» **Exercise goal**
Go to the line containing "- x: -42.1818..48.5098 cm" in the material below. From there to the end, retype every line exactly and drop the pictures.

• • • • • • •

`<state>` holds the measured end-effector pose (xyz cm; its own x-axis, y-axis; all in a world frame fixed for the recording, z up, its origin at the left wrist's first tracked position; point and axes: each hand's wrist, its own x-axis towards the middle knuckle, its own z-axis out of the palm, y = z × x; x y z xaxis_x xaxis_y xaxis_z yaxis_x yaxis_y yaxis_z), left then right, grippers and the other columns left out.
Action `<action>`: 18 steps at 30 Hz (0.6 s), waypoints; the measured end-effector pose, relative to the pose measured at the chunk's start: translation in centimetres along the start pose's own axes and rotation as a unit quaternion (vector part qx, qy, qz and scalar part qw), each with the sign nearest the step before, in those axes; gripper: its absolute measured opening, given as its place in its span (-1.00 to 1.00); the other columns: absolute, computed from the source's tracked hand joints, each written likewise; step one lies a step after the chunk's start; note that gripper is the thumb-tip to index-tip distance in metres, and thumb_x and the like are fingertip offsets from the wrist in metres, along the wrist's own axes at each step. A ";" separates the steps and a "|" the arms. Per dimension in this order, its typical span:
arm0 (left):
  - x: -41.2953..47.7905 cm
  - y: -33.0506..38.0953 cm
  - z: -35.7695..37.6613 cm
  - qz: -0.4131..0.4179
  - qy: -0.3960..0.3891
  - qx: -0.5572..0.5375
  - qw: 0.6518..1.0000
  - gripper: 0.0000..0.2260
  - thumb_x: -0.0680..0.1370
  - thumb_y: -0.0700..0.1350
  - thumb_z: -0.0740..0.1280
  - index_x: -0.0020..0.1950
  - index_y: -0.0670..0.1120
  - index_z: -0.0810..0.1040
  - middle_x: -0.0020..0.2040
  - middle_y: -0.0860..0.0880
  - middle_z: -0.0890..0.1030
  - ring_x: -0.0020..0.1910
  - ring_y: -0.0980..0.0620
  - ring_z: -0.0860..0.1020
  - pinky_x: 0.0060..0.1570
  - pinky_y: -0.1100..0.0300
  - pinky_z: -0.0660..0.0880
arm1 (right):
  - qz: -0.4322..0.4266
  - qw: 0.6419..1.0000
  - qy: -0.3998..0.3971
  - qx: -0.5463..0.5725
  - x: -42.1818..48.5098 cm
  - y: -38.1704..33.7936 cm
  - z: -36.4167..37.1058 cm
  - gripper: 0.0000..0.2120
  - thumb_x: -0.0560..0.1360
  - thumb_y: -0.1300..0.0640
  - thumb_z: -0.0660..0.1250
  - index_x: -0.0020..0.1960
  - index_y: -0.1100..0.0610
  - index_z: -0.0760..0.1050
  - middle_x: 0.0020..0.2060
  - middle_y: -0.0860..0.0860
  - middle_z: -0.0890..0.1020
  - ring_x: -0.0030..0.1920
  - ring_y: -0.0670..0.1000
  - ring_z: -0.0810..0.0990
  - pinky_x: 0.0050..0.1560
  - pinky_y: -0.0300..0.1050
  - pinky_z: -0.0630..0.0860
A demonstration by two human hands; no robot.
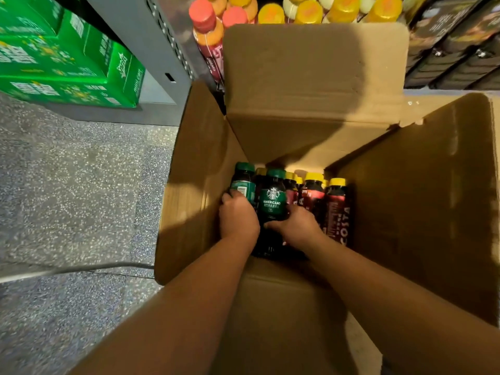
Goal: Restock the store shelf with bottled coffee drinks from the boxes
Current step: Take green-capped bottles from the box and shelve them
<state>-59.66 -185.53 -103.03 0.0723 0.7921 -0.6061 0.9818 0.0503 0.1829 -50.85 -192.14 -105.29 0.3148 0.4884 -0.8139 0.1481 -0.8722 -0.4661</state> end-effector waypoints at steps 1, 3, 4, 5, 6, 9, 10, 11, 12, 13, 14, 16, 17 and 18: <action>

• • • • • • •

» **Task output**
  - x: -42.1818..48.5098 cm
  - y: -38.1704..33.7936 cm
  - z: -36.4167..37.1058 cm
  - gripper: 0.0000..0.2120
  - thumb_x: -0.0560..0.1360
  - thumb_y: -0.1300..0.0640
  - thumb_z: -0.0660..0.1250
  - index_x: -0.0020..0.1960
  - index_y: -0.1100..0.0610
  - index_z: -0.0760..0.1050
  - middle_x: 0.0020..0.2060
  - middle_y: -0.0860..0.0860
  - middle_z: -0.0890..0.1020
  - ring_x: -0.0030..0.1920
  - ring_y: -0.0670..0.1000
  - ring_z: -0.0810..0.0990
  - pinky_x: 0.0050..0.1560
  - pinky_y: -0.0300..0.1050
  - pinky_z: -0.0630..0.0860
A demonstration by two human hands; no robot.
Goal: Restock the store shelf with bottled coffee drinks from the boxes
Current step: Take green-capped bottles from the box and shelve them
<state>-59.66 -185.53 -103.03 0.0723 0.7921 -0.6061 0.9818 0.0503 0.1829 -50.85 -192.14 -105.29 0.3148 0.4884 -0.8139 0.1481 -0.8722 -0.4661</state> end-effector waypoints at steps 1, 3, 4, 5, 6, 9, 10, 11, 12, 13, 14, 16, 17 and 18: <action>

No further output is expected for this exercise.